Around 841, the Republic of Venice sent a fleet of 60 galleys (each carrying 200 men) to assist the Byzantines in driving the Arabs from Crotone, but it failed. During the campaign al-Mu'tasim discovered that some of his top generals were plotting against him. Many of these leading commanders were arrested and some executed before he arrived home. Al-Afshin seems not to have been involved in this, but he was detected in other intrigues and died in prison in the spring of 841. Al-Mu'tasim concluded a peace with Theophilos in 841. He fell sick in October and died on 5 January 842. The Sack of Amorion was the high point of Abbasid incursion past the Taurus Mountains, after which political strife within the Caliphate improved the Byzantine military situation.

===Stabilisation===
Despite major defeats at the hands of the Abbasids, the Byzantines consolidated and gained a degree of economic stability, and was no longer facing an existential threat. Theophilos was a keen builder and administrator; through the construction of lavish palaces and exchange of precious goods and manuscripts, he intended to rival the court at Baghdad, which was itself seeing a revival of Hellenic thought. Even as far as the streets of Guangzhou during the era of the Tang dynasty, the Arab-style kaftan was in fashion. In the tenth century, Liudprand of Cremona reported that Theophilos decorated the reception hall of the Magnaura with a throne and automata of lions and birds. Theophilos also repaired the Walls of Constantinople near the Blachernae district as well as large sections of the sea walls.

In 837, John the Grammarian returned from an embassy to Baghdad impressed by the architecture, and persuaded Theophilos to construct an "Abbasid"-style palace in Bryas near Chalcedon, which is now in ruins.

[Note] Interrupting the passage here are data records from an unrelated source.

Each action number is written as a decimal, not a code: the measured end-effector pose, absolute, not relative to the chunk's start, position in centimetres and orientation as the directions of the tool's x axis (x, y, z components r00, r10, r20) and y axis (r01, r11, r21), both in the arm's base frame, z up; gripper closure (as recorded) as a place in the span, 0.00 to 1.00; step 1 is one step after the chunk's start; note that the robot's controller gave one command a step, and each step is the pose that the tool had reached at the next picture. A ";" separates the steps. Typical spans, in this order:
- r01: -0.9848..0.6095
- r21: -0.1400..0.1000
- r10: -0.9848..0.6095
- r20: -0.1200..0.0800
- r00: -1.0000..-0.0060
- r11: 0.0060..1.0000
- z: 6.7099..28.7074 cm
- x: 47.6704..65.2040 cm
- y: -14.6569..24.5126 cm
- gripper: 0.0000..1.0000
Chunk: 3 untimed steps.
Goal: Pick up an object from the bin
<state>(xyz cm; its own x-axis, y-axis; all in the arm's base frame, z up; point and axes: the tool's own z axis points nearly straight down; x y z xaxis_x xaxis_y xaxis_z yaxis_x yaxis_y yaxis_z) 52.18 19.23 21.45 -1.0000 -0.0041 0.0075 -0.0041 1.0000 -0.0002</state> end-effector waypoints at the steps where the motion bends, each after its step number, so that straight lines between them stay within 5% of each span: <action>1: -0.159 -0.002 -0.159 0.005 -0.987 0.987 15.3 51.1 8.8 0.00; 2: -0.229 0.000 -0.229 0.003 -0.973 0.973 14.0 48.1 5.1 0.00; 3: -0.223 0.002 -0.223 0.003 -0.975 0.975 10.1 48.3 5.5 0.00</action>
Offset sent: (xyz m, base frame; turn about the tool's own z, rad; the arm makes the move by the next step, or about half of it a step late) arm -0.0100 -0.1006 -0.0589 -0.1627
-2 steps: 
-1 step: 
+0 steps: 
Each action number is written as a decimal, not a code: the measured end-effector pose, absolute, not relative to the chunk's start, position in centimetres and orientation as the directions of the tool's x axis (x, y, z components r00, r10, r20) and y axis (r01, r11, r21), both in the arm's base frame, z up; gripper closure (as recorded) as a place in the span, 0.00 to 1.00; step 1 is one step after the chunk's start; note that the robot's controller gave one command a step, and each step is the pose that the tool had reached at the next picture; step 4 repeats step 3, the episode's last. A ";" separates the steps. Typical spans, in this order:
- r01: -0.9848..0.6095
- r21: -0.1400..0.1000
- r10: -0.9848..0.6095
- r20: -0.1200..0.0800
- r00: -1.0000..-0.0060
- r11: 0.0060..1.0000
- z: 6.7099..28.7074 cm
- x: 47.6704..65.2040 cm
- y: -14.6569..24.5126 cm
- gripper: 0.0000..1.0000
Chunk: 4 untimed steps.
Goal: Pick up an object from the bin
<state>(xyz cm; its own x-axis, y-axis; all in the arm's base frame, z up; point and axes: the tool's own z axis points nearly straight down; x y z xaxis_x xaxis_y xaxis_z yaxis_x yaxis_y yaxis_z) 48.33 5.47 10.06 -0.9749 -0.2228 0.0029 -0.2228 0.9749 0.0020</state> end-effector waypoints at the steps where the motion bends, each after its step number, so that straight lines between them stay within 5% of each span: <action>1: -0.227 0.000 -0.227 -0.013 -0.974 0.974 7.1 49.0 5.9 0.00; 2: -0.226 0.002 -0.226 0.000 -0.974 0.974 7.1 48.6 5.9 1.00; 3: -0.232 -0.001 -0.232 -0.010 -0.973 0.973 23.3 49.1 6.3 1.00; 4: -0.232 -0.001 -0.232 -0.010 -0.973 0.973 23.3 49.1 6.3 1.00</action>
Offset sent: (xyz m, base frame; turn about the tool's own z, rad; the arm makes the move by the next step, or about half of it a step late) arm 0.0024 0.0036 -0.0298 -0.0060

Theophanes Continuatus relates John's instructions.[John] persuaded [Theophanes] to build the palace of Bryas in imitation of Arab [palaces] and in no way differing from the latter either in form or decoration. The work was carried out according to John's instructions by a man named Patrikes who happened to be also adorned with the rank of patrikios. The only departure he made [from the Arab model] was that he built next to the bedchamber a church of our most holy lady, the Mother of God, and in the courtyard of the same palace a triconch church of great beauty and exceptional size, the middle part of which was dedicated to the archangel [Michael], while the lateral parts were dedicated to women martyrs.

This passage has been interpreted as either a report of cultural receptivity and Theophilos's taste for Islamic motifs or as an iconodule fabrication to depict Theophanes and Patriarch John as Muslim-sympathisers. However the overall account is not particularly polemical.

Theophilos also restructured and embellished sections of the Hagia Sophia and continued repairs of the urban fabric of Constantinople begun under Constantine V. The Hagia Sophia at Vize, Thrace is dated to his reign, and resembles the Hagia Irene of Constantinople. Theophanes Continuatus reports his construction of a home for former prostitutes, as well as of monasteries including the Monastery of Gastria and the St. Panteleimon Monastery. In the palatine precinct of the Great Palace of Constantinople, Theophilos constructed buildings sheathed in marble with bronze and silver doors, fountains, a decorated armoury, mosaics, terraces, porticoes and gardens.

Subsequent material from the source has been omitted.